Times: Day 1: 10.00am – 4.00pm, Day 2: 10.00am – 1.00pm
Course leaders: Dr Nick Malleson and Dr Alison Heppenstall (School of Geography, Leeds University)

Overview

This course will introduce participants to the ArcGIS mapping software in the context of crime analysis. The course will begin with an introduction to the ArcGIS software and the different tools that are available for analysing spatial data and drawing maps. In the final parts of the course, participants will obtain publicly available crime data (from www.police.uk) and use this to identify and map crime hotspots. Participants are also welcome to bring their own data with them for mapping/analysis.

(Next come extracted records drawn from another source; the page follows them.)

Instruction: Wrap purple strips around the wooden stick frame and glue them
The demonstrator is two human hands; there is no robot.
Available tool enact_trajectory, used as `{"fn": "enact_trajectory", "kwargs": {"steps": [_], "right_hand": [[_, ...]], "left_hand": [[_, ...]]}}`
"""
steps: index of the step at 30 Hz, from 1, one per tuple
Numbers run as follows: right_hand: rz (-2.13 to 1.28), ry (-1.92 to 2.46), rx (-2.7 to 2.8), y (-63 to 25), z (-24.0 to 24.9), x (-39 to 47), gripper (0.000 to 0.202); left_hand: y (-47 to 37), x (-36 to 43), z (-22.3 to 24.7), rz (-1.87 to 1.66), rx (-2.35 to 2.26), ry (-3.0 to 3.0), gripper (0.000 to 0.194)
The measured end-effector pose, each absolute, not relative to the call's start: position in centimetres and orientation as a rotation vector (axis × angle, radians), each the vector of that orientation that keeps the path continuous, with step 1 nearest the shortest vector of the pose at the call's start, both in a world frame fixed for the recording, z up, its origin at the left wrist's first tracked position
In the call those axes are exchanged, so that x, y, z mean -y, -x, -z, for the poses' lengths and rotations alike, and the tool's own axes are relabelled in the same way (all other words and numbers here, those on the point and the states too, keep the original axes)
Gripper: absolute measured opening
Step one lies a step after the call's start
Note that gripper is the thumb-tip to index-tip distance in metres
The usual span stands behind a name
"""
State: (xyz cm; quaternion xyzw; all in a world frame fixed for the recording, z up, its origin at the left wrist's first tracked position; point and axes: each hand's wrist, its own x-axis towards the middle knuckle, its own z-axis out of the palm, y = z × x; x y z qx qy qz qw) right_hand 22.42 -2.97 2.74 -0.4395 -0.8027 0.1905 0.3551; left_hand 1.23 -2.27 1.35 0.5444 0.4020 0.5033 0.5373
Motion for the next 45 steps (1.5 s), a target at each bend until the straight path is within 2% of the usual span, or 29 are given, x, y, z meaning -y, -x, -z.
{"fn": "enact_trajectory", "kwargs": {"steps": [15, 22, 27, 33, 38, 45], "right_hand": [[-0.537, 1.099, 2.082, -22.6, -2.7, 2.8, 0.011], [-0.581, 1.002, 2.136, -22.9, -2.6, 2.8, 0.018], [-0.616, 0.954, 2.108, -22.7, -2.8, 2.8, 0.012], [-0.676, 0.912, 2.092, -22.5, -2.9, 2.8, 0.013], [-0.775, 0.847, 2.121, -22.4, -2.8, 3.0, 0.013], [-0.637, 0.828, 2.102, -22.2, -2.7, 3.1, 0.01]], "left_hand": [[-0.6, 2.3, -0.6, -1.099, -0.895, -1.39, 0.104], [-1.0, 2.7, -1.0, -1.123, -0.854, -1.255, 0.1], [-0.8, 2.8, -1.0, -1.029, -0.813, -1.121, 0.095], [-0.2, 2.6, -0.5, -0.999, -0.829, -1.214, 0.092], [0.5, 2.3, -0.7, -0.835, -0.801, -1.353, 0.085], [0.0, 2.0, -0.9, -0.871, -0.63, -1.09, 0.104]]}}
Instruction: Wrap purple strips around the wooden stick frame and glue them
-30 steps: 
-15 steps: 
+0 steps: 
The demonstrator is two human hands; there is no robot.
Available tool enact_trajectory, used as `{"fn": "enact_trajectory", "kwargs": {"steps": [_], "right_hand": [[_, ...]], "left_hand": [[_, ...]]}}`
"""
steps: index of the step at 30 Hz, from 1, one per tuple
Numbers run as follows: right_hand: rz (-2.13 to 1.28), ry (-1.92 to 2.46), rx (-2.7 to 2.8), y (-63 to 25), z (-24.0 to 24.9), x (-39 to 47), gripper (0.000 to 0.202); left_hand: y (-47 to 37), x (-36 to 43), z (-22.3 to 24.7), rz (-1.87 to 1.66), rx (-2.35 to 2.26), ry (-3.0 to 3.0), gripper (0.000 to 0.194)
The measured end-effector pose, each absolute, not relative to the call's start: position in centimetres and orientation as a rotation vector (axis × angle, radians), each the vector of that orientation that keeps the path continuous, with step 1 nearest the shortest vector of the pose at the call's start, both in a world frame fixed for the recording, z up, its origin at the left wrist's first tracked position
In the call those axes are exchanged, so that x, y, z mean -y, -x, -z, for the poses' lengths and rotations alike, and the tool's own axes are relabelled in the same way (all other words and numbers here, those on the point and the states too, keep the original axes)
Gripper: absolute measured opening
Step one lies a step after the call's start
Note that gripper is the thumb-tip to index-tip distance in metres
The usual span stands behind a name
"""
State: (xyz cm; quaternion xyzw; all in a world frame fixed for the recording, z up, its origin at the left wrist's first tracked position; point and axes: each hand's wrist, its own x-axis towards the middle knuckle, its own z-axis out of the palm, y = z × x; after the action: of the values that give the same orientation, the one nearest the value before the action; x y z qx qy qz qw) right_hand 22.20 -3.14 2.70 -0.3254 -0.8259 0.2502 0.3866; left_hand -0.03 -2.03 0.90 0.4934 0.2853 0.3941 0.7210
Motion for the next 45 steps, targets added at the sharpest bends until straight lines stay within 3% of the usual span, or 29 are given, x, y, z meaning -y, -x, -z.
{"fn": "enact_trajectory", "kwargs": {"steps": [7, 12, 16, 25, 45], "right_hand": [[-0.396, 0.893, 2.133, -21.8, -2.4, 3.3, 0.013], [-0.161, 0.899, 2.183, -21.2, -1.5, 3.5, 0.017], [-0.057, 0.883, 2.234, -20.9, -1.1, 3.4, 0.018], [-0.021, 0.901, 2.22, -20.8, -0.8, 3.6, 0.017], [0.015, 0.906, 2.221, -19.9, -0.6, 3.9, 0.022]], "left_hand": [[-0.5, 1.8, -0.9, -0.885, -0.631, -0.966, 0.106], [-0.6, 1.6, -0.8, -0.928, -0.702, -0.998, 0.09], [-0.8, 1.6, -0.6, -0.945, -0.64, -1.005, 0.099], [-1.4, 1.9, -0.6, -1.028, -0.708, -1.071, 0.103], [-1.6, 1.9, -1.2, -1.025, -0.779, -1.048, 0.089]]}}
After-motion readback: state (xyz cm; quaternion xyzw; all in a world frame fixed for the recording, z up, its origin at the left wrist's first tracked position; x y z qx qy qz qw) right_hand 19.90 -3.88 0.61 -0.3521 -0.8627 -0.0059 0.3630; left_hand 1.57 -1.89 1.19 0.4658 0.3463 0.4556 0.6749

The course is designed for people without any prior knowledge of ArcGIS, although those with existing ArcGIS skills will still benefit from the crime analysis sections.

Course outline

  1. 1.An Introduction to ArcCatalogue 

  2. 2.An Introduction to ArcMap 

  3. 3.Mapping with ArcMap 

  4. 4.Using the Layout View 

  5. 5.Adding Base Maps 

  6. 6.Working with Tables 

  7. 7.Bringing Crime Data into ArcMap 

  8. 8.Querying Crime Data 

  9. 9.Identifying and Mapping Hotspots 

About the course leaders

Alison is a Lecturer in Geocomputation in the School of Geography at the University of Leeds. Her interests are in the application of artificial intelligent solutions for geographical problems, with applied research experience in the development and linkage of novel methodologies for a variety of socio-economic applications including education planning/management, retail analysis and crime. A particular focus of her work is in individual based modelling, in particular the development and application of agent-based modelling and microsimulation. Alison has extensive experience in the use of advanced spatial analysis tools and GIS.

Nick is a Lecturer in GIS in the School of Geography, University of Leeds.  His primary research interests are in developing spatial computer models of social phenomena and his focus, in particular, has been on crime simulation. He is also involved in developing web-based tools and techniques that can be used by researchers to publish models online; allowing them to be used by other researchers and by policy makers.

TALISMAN is a node of the National Centre for Research Methods (NCRM) and is funded through the Economic and Social Research Council (ESRC) as part of a strategy to improve the standard of research methods across the UK social science community. TALISMAN is based at the University of Leeds and University College London. Please visit www.geotalisman.org for more information.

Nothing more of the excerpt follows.